═══ Given data
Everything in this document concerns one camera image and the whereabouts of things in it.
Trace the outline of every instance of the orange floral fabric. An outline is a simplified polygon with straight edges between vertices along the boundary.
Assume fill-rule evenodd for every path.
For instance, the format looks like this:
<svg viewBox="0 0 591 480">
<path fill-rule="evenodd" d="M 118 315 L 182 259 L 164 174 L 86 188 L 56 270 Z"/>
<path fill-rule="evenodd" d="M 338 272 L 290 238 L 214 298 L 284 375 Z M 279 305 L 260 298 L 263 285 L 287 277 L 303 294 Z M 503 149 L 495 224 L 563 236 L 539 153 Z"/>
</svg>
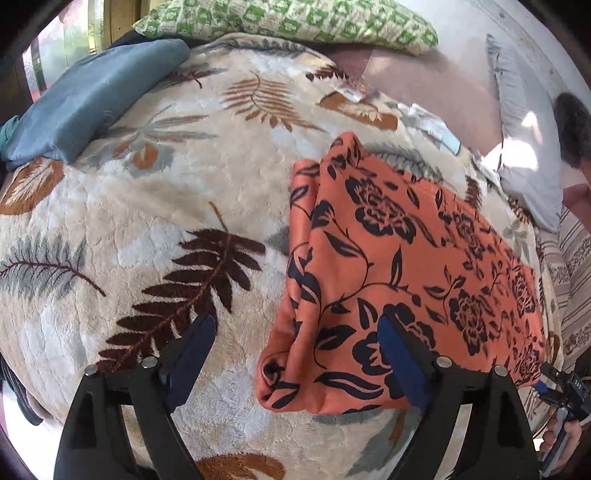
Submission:
<svg viewBox="0 0 591 480">
<path fill-rule="evenodd" d="M 265 408 L 408 406 L 379 347 L 383 313 L 462 367 L 501 364 L 517 386 L 536 382 L 532 270 L 462 199 L 393 170 L 348 132 L 320 164 L 296 162 L 290 206 L 285 294 L 256 378 Z"/>
</svg>

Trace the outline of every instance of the gray handle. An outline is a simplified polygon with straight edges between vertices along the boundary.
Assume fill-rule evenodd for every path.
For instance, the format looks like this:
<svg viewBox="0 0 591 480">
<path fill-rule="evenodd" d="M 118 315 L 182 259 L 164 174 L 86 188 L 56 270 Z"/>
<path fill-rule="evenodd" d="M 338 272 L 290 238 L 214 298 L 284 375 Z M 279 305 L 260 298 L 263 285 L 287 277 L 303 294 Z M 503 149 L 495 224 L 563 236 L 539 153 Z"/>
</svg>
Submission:
<svg viewBox="0 0 591 480">
<path fill-rule="evenodd" d="M 563 428 L 564 422 L 566 421 L 568 415 L 569 411 L 565 407 L 560 407 L 554 414 L 554 418 L 558 420 L 558 425 L 554 430 L 554 434 L 557 437 L 556 442 L 549 452 L 545 452 L 542 455 L 540 460 L 540 474 L 544 478 L 550 476 L 552 470 L 554 469 L 556 460 L 558 460 L 564 450 L 564 447 L 566 447 L 566 443 L 569 441 L 570 433 L 566 433 Z"/>
</svg>

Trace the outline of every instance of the human hand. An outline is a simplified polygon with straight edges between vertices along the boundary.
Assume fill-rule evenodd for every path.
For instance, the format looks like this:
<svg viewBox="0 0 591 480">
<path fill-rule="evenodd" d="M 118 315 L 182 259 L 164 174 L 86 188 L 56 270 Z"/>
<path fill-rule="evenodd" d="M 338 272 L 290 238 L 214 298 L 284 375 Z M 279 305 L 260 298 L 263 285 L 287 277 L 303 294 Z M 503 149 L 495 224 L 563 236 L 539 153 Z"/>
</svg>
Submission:
<svg viewBox="0 0 591 480">
<path fill-rule="evenodd" d="M 540 445 L 540 452 L 549 452 L 552 446 L 555 444 L 556 434 L 554 433 L 554 430 L 557 427 L 558 420 L 556 420 L 556 418 L 552 418 L 552 420 L 548 422 L 548 429 L 542 435 L 542 439 L 544 440 L 544 442 Z M 558 457 L 558 460 L 556 460 L 556 463 L 554 464 L 555 470 L 562 468 L 566 464 L 566 462 L 569 461 L 569 458 L 577 448 L 577 444 L 581 439 L 581 434 L 583 430 L 581 429 L 581 424 L 578 420 L 571 420 L 564 422 L 564 431 L 566 433 L 570 433 L 570 437 L 566 442 L 562 454 Z"/>
</svg>

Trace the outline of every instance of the gray-blue fabric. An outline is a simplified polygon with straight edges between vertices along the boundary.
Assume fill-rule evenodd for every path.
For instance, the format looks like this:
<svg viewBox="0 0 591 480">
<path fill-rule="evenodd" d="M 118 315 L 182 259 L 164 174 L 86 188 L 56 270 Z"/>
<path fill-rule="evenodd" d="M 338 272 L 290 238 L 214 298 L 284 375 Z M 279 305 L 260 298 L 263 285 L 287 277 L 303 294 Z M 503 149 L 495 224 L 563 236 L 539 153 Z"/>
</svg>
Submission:
<svg viewBox="0 0 591 480">
<path fill-rule="evenodd" d="M 7 170 L 38 155 L 73 163 L 90 140 L 189 57 L 183 40 L 124 45 L 89 55 L 22 116 L 4 151 Z"/>
</svg>

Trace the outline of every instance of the gray pillow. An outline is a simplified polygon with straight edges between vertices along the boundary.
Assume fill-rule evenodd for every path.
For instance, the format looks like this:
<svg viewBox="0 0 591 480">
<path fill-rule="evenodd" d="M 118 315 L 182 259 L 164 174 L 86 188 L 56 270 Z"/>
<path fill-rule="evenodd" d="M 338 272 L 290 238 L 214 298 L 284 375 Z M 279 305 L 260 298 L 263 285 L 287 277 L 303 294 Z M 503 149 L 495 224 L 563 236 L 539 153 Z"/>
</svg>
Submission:
<svg viewBox="0 0 591 480">
<path fill-rule="evenodd" d="M 556 232 L 563 193 L 552 100 L 512 47 L 492 35 L 486 42 L 501 104 L 501 185 L 531 212 L 538 226 Z"/>
</svg>
══════
* Work order:
Copy out every line of the material above that contains the string "between".

* Output for this task:
Trace the outline of every instance of the orange floral fabric. An outline is a simplified polygon with straight edges between vertices along the boundary.
Trace the outline of every instance of the gray handle. An outline is a simplified polygon with straight edges between vertices along the boundary.
Trace the outline of every instance of the human hand. An outline is a simplified polygon with straight edges between vertices along the boundary.
Trace the outline of every instance of the gray-blue fabric. An outline is a simplified polygon with straight edges between vertices along the boundary.
Trace the outline of every instance of the gray pillow. An outline is a simplified polygon with straight edges between vertices along the boundary.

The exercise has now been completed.